Yes, it's a take-off of that dusty Superman legend, about an alien baby sent to Earth to Accomplish Great Things. Only... this baby has blue skin and a giant bulbous head. And he's immediately overshadowed by a second child, shipped off from a different planet at the same time, who gets all the super powers and chiseled good looks and earns the public's love and adoration. This super-baby grows up to become Metro Man (Brad Pitt), defender of Metro City, while Megamind (Ferrell) resigns himself as his arch-nemesis and proverbial (sometimes literal) punching bag. And there's the Girl/Damsel In Distress/Potential Love Interest, Roxanne Ritchi (Tina Fey), who's got the patented Lois Lane spunk and alliterative namesake.

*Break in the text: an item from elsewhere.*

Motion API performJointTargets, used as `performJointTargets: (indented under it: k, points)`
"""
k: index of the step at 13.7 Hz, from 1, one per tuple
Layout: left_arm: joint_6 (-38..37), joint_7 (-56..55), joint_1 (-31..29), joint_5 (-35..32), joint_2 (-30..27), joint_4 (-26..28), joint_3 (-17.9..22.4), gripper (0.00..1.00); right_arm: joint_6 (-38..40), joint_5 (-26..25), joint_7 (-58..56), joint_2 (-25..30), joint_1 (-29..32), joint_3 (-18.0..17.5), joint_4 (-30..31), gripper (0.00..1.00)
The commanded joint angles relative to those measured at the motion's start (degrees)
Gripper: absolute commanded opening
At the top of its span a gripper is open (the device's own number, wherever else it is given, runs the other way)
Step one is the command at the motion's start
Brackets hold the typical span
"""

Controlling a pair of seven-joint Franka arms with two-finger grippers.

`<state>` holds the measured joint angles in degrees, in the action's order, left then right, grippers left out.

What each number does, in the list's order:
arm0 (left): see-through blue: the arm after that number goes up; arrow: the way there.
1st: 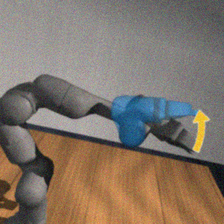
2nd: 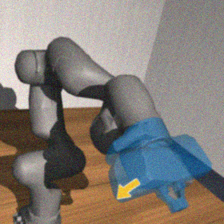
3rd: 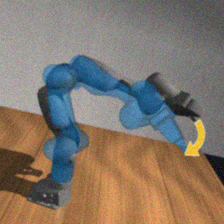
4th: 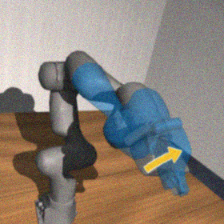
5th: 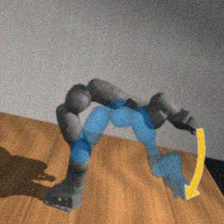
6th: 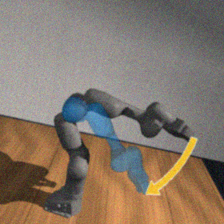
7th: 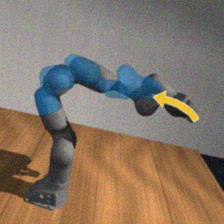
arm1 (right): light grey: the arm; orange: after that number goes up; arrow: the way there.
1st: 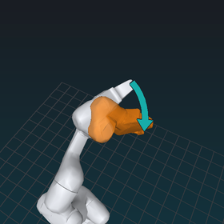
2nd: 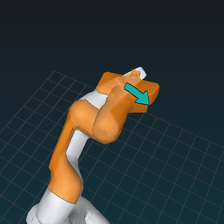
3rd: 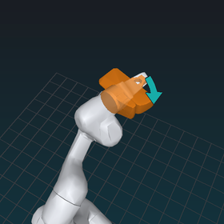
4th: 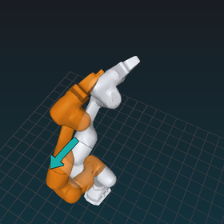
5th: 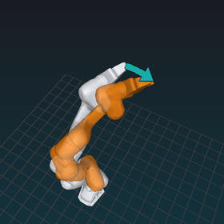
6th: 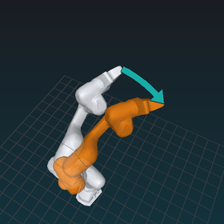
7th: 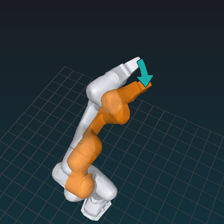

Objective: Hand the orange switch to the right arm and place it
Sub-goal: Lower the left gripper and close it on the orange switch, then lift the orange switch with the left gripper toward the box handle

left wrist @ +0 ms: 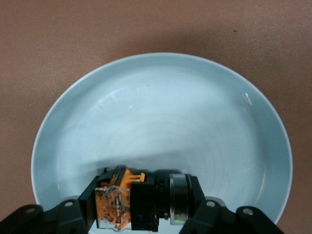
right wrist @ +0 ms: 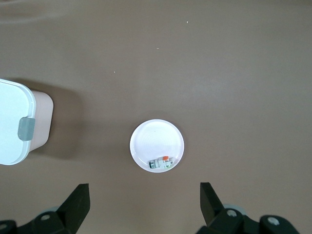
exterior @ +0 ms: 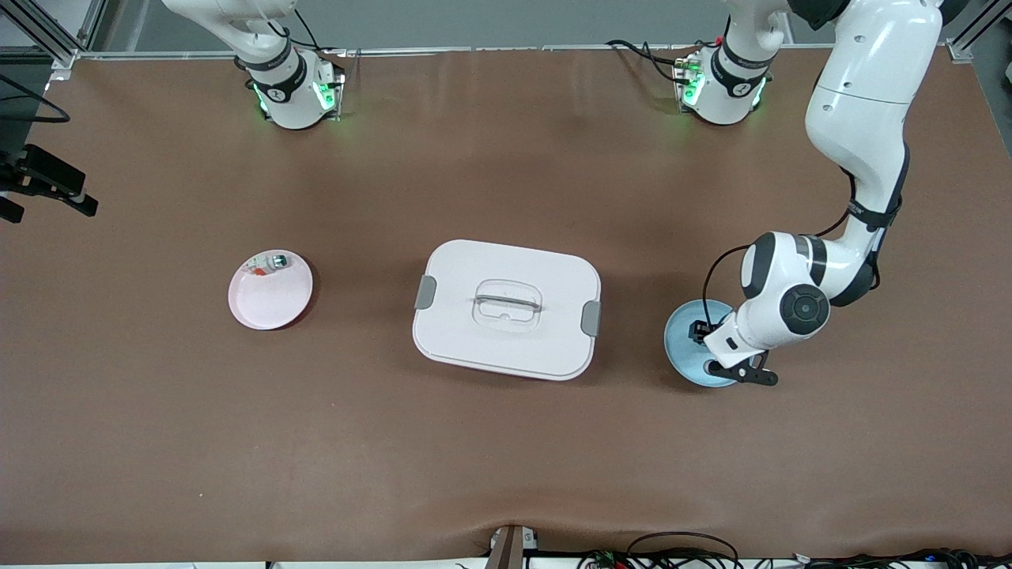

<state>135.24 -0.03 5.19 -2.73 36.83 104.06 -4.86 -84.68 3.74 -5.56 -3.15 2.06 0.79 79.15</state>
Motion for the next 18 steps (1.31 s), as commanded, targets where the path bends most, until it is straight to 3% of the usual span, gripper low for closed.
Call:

OK... so we've got the pseudo-Superman set-up – with a bit of Unbreakable tossed in for good measure. We have an established theme ("You don't judge a book by its cover or a person by the outside," one character says. "You judge them by their actions.") We've got the handsome hero versus the ugly villain (though my wife doesn't buy into this interpretation; as a baby, she says, Megamind is cute as a button). The twist is that we see all this from the "bad guy"'s perspective, so that our loyalties are skewed.

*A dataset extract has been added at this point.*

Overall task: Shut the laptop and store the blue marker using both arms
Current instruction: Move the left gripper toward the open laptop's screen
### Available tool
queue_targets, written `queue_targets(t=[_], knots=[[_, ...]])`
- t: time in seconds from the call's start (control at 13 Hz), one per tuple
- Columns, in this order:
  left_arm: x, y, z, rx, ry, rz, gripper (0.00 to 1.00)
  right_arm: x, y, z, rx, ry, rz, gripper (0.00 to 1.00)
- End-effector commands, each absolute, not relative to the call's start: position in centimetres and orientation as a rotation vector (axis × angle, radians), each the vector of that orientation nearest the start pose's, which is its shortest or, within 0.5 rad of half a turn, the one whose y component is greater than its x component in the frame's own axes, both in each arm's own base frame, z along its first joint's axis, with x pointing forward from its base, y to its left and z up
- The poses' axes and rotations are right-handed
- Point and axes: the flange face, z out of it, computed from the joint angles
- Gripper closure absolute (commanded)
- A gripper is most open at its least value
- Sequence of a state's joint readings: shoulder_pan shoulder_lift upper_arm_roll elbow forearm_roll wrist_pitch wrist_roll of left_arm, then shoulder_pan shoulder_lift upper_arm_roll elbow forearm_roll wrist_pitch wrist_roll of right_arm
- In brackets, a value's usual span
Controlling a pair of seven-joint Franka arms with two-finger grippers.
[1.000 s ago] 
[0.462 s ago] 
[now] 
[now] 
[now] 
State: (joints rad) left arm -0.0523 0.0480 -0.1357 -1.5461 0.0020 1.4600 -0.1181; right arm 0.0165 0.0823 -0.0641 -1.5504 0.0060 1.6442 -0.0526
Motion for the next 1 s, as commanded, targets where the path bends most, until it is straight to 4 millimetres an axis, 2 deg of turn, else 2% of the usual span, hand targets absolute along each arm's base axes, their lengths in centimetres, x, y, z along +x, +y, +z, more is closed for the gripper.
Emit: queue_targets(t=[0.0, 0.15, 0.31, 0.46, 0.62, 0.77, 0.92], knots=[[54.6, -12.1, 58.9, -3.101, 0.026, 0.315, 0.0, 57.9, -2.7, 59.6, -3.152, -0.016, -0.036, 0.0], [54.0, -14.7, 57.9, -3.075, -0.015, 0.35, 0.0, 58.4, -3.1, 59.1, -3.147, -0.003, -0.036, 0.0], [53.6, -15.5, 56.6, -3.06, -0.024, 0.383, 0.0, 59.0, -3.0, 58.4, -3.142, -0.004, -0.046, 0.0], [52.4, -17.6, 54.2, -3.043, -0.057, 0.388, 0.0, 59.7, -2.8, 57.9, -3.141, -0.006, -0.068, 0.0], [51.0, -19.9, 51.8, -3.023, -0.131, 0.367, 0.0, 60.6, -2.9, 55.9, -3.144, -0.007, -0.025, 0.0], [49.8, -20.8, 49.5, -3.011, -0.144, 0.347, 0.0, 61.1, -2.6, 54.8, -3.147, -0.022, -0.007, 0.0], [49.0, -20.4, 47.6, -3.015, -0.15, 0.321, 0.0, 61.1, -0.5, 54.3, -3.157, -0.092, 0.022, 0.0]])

Do we really want to see Megamind achieve his goal for world-domination? Well, yes, because Megamind is Us, so to speak - anyone who's ever struggled to find their place in this world, their purpose, their spot in the hierarchy of things. He's a sympathetic protagonist (if only because he's so full of himself), and when (SPOILER) he finally defeats Metro Man during their latest tussle, Megamind is blindsided, because he didn't expect to actually succeed. He has no specific goal after achieving his goal. How's that for subverting expectations?

So that's Act One. Act Two then becomes "Who Will Rise Up Against Evil?" as Megamind suddenly finds himself nemesis-less, adrift in a sea of his own making, a yin without a yang. Aided by his loyal sidekick, Minion (a fish with a mechanical body of a gorilla [don't ask] and the voice of David Cross), plus some helpful prodding from Roxanne Ritchi herself (don't ask), Megamind searches for a replacement hero. And again, he finds salvation in the most unlikely of places – that unofficial DreamWorks axiom of turning convention on its head.

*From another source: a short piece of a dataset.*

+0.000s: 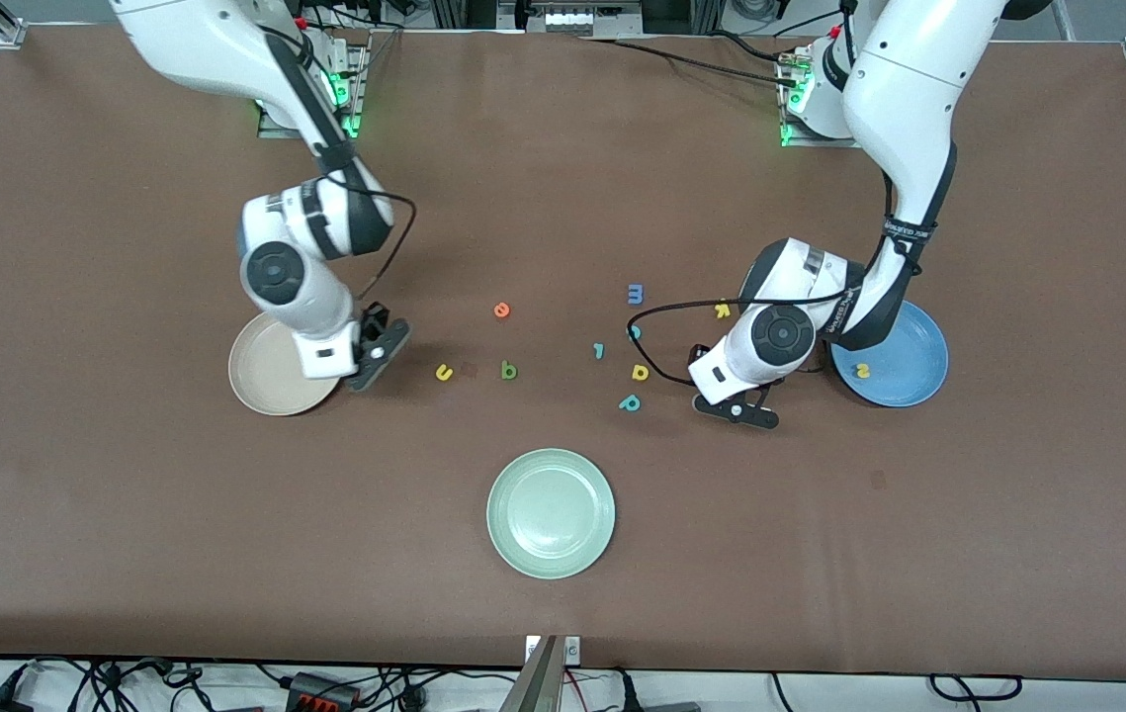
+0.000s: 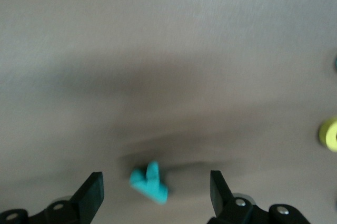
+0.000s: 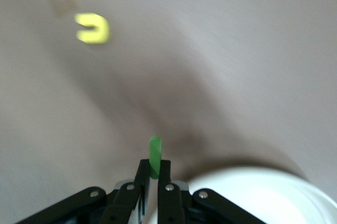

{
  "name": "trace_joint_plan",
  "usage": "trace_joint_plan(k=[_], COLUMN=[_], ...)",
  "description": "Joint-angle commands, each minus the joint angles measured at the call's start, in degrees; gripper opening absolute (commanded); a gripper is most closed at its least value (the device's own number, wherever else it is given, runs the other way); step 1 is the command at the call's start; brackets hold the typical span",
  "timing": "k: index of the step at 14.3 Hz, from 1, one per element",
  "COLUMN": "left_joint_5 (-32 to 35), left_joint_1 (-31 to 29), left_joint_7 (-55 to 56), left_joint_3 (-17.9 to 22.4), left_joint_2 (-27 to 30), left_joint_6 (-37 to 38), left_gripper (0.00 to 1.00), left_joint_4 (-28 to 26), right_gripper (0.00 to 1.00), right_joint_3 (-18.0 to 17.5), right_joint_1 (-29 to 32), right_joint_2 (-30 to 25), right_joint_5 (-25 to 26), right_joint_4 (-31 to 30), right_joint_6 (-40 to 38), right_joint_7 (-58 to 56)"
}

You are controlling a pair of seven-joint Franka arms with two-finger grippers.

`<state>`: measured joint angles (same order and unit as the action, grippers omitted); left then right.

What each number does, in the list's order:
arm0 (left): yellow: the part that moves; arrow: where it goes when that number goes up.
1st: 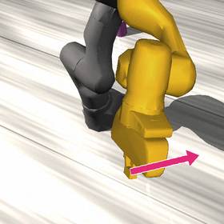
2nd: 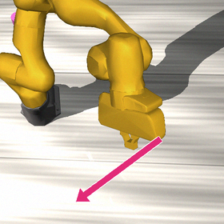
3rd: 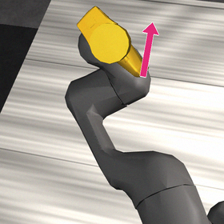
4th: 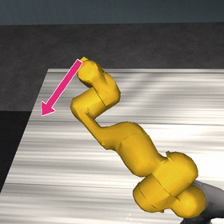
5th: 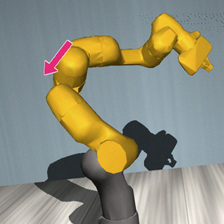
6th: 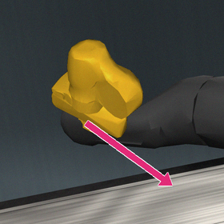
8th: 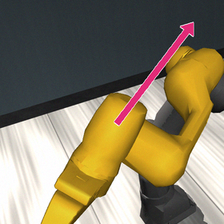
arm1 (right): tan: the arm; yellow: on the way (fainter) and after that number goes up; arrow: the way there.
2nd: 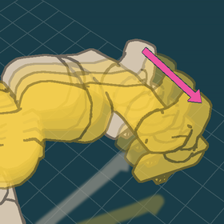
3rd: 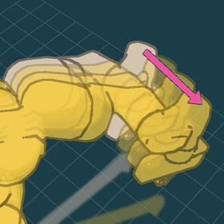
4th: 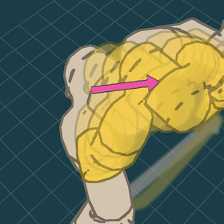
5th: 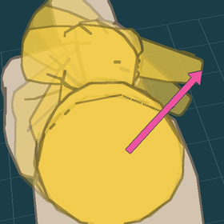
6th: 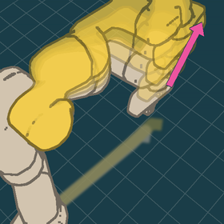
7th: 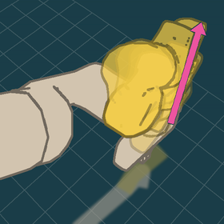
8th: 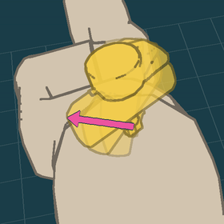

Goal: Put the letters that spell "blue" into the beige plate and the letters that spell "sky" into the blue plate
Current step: 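Release the 2 with the left gripper while the right gripper drops the stick, then grasp the y with the left gripper while the right gripper grasps the u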

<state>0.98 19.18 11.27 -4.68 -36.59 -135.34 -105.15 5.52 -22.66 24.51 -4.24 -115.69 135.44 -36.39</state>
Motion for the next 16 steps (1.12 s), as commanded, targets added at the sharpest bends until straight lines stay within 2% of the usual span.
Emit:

This section of the movie proper is, admittedly, where I felt my attention slipping. They'd peaked my interest early on, and now for a good half hour we're treated to a left-field, paint-by-numbers sequence featuring Megamind (in disguise) and a geeky cameraman named Hal (Jonah Hill), plus some extended will-they-or-won't-they dalliances between Megamind (in a totally different disguise) and plucky reporter Roxanne. The jokes here fall pretty flat - yes, Will, we get you're doing a riff on Marlon Brando in Superman, ha ha - the plot meanders much like its transitional title character, and it takes the movie a long while to find its footing again.

Act Three, thankfully, is all payoff: The deck is neatly stacked, roles are reversed (notice how we switch dichotomies from handsome hero/ugly villain to ugly hero/uglier villain), characters' true natures are finally revealed. (Even Metro Man is shown as kind of a pompous blowhole, calling the citizens of Metro City "random" and "helpless" and literally walking on water at the opening of his own museum. No one, it seems, is better at mocking his own public image than Brad Pitt.)

For Ferrell's part, his initial vocal inflections take some getting used to (he mispronounces "Metro City" as "MetrAHcity" and "Revenge!" as "RevAHnge!"), but his Megamind is still a likable creation, awkward and arrogant and aching for acceptance. And Fey spouts off so many characteristically snarky one-liners ("Would it kill you to wash the bag?"), you wonder what's been improvised and what's been scripted by writers Alan J. Schoolcraft and Brent Simons. (The director is Tom McGrath, one of the minds behind Madagascar, proving everyone has a shot at redemption.)

And did I mention the filmmakers' choice of rock and pop songs - AC/DC's "Highway To Hell," Guns 'n' Roses' "Welcome To The Jungle," and even Michael Jackson's "Bad," among them - are used to particularly rousing effect? Chalk up Megamind as a winning surprise: a reasonably entertaining diversion that floats comfortably close to the top of DreamWorks' animated barrel, rather than scraping the very bottom of it.